Problem description: The records should be repeated word for word, pictures excluded.

****************************************

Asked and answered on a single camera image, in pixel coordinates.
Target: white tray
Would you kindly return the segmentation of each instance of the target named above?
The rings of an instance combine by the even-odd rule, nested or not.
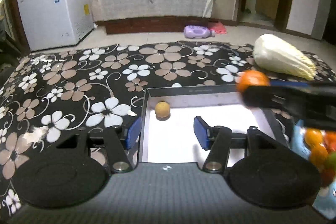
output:
[[[202,167],[209,151],[199,145],[194,134],[194,118],[201,116],[209,126],[225,126],[235,133],[246,133],[250,126],[274,137],[284,137],[272,114],[260,108],[248,109],[234,85],[213,87],[147,89],[142,110],[139,161],[156,163],[197,162]],[[170,104],[170,118],[159,121],[154,107]],[[231,149],[227,167],[244,157],[244,149]]]

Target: tan ball
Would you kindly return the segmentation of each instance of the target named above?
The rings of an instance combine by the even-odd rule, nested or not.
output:
[[[159,118],[166,118],[170,115],[170,106],[166,102],[159,102],[155,106],[155,114]]]

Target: gray textured surface
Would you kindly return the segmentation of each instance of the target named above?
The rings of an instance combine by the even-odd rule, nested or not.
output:
[[[103,0],[104,20],[150,16],[202,17],[207,0]],[[212,3],[206,17],[211,17]]]
[[[304,223],[324,224],[312,208],[272,211],[237,197],[220,175],[209,175],[195,163],[139,163],[131,173],[114,175],[90,201],[61,210],[24,206],[9,223]]]

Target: orange
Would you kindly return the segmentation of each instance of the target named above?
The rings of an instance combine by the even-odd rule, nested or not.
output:
[[[324,143],[326,146],[330,146],[332,143],[336,143],[336,132],[325,131]]]
[[[249,85],[269,85],[269,79],[260,71],[245,70],[236,88],[239,92],[244,92]]]
[[[321,130],[315,128],[307,128],[304,135],[304,141],[310,148],[313,148],[314,146],[322,143],[323,136]]]
[[[327,150],[329,153],[336,152],[336,143],[331,143],[327,146]]]
[[[317,169],[322,170],[324,162],[328,157],[328,151],[323,145],[316,145],[311,150],[309,161],[316,166]]]

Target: green fruit
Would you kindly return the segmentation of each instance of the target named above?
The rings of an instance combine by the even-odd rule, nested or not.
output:
[[[336,170],[336,152],[333,152],[328,155],[326,161],[325,161],[325,167],[326,168],[333,168]]]

****************************************

Response:
Asked and answered on a single camera image, in pixel coordinates.
Target: white tray
Would you kindly return the segmentation of each instance of the target named above?
The rings of an instance combine by the even-odd rule, nested or not.
output:
[[[202,167],[209,151],[199,145],[194,134],[194,118],[201,116],[209,126],[225,126],[235,133],[246,133],[250,126],[274,137],[284,137],[272,114],[260,108],[248,109],[234,85],[213,87],[147,89],[142,110],[139,161],[156,163],[197,162]],[[170,104],[170,118],[159,121],[154,107]],[[231,149],[227,167],[244,157],[244,149]]]

Target: tan ball
Would you kindly return the segmentation of each instance of the target named above?
The rings of an instance combine by the even-odd rule, nested or not.
output:
[[[159,118],[166,118],[170,115],[170,106],[166,102],[159,102],[155,106],[155,114]]]

Target: gray textured surface
Would you kindly return the segmentation of each instance of the target named above?
The rings of an instance combine by the even-odd rule, nested or not.
output:
[[[103,0],[104,20],[150,16],[202,17],[207,0]],[[212,3],[206,17],[211,17]]]
[[[304,223],[324,224],[312,208],[272,211],[237,197],[220,175],[209,175],[195,163],[139,163],[131,173],[114,175],[90,201],[61,210],[24,206],[9,223]]]

Target: orange
Would you kindly return the segmentation of each instance of the target named above?
The rings of an instance combine by the even-odd rule, nested or not.
output:
[[[324,143],[326,146],[330,146],[332,143],[336,143],[336,132],[325,131]]]
[[[249,85],[269,85],[269,79],[260,71],[245,70],[236,88],[239,92],[244,92]]]
[[[321,130],[315,128],[307,128],[304,135],[304,141],[310,148],[313,148],[314,146],[322,143],[323,136]]]
[[[327,150],[329,153],[336,152],[336,143],[331,143],[327,146]]]
[[[317,169],[322,170],[324,162],[328,157],[328,151],[323,145],[316,145],[311,150],[309,161],[316,166]]]

Target: green fruit
Would you kindly return the segmentation of each instance of the target named above?
The rings of an instance combine by the even-odd rule, nested or not.
output:
[[[336,170],[336,152],[333,152],[328,155],[326,161],[325,161],[325,167],[326,168],[333,168]]]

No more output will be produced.